2019 SES Explorer JOSHUA POWELL – ENDANGERED ALASKAN SMALL MAMMALS. Joshua is a Conservation Biologist and National Geographic Explorer, and an International Fellow of The Explorers Club. Josh is the expedition leader for the Pribilof Islands Small Mammal Expedition to the Pribilof Islands, in the Bering Sea, which aims to study – and inspire interest in – lesser known endangered species. As a Conservation Biologist, Josh leads ‘Rangers Without Borders’, a multidisciplinary research program on the work of wildlife rangers, including ranger livelihoods, ranger skills and anti-poaching capability, and opportunities for trans-boundary cooperation. Josh holds a Masters’ degree from the University of Pennsylvania, as a Thouron Scholar, and has just received a place to study for a doctorate at the University of Oxford, in the UK. Josh also currently serves as a Policy Advisor on environmental policy and was a 2017 Churchill Fellow to the South Pacific and South Atlantic on island conservation policy and practice. Josh is one of the faces of WWF’s #WWFVoices campaign on global biodiversity.

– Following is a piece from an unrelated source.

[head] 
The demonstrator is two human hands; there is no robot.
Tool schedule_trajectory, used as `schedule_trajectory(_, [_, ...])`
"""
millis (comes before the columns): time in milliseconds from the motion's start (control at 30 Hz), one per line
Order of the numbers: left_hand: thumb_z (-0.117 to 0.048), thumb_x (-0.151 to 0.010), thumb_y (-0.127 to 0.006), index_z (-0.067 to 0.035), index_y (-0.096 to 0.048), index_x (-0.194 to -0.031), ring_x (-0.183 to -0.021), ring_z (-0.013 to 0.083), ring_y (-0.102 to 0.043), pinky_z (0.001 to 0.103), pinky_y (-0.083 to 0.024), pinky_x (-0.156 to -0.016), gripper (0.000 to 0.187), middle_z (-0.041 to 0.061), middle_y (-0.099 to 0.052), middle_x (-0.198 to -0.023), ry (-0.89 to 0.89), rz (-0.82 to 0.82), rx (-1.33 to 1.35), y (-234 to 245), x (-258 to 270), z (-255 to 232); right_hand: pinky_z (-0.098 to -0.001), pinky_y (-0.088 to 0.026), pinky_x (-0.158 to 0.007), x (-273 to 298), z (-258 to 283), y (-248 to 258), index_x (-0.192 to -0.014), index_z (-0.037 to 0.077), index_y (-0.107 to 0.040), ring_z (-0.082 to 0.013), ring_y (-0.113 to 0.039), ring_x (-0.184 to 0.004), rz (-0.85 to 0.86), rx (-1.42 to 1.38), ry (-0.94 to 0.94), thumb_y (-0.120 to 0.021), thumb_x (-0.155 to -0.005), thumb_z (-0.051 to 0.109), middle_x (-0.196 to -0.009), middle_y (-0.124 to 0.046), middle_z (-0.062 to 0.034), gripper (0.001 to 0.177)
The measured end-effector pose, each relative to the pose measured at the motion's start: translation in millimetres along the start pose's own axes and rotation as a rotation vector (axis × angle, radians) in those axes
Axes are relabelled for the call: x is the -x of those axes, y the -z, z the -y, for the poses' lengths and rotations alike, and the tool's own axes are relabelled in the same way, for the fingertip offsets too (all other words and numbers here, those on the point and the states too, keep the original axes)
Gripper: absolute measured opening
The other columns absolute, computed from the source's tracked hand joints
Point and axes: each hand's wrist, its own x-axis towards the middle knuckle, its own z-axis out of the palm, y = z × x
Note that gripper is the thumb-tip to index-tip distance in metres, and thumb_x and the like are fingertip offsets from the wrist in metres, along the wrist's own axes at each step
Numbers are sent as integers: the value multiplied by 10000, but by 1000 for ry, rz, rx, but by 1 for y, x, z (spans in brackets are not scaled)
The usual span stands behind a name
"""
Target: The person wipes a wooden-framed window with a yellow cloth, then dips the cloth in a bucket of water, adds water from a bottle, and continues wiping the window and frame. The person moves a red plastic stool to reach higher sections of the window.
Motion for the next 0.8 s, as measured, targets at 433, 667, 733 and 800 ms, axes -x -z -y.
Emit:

2019 Neville Shulman Explorer REZA PAKRAVAN – THE GREAT GREEN WALL. Reza is an explorer and filmmaker from London, who has dedicated the last few years of his career to documenting the impact of environmental issues on indigenous people. While filming the tribes of Lake Chad last year, Reza came across the reality of the life-and-death consequences that climate change has wrought upon the Sahelian region in the south of the Sahara, where desertification has contributed to the greatest internal migration ever witnessed on this planet. But he found hope there too. The people of the Sahel have come together to grow an 8,000km Great Green Wall made-up of thousands of trees to stop desertification and to bring life back to the Sahel. Reza is returning to the Sahel to document how this pan-African ambition is improving Africa’s degraded landscapes, providing food security, jobs and a reason to stay for the millions who live along its path. By involving organisations including the UN, Kew Gardens and various governmental agencies in various countries, Reza is aiming to increase our understanding of the most neglected region on earth, and to document the battle of man against our most urgent threat: climate change.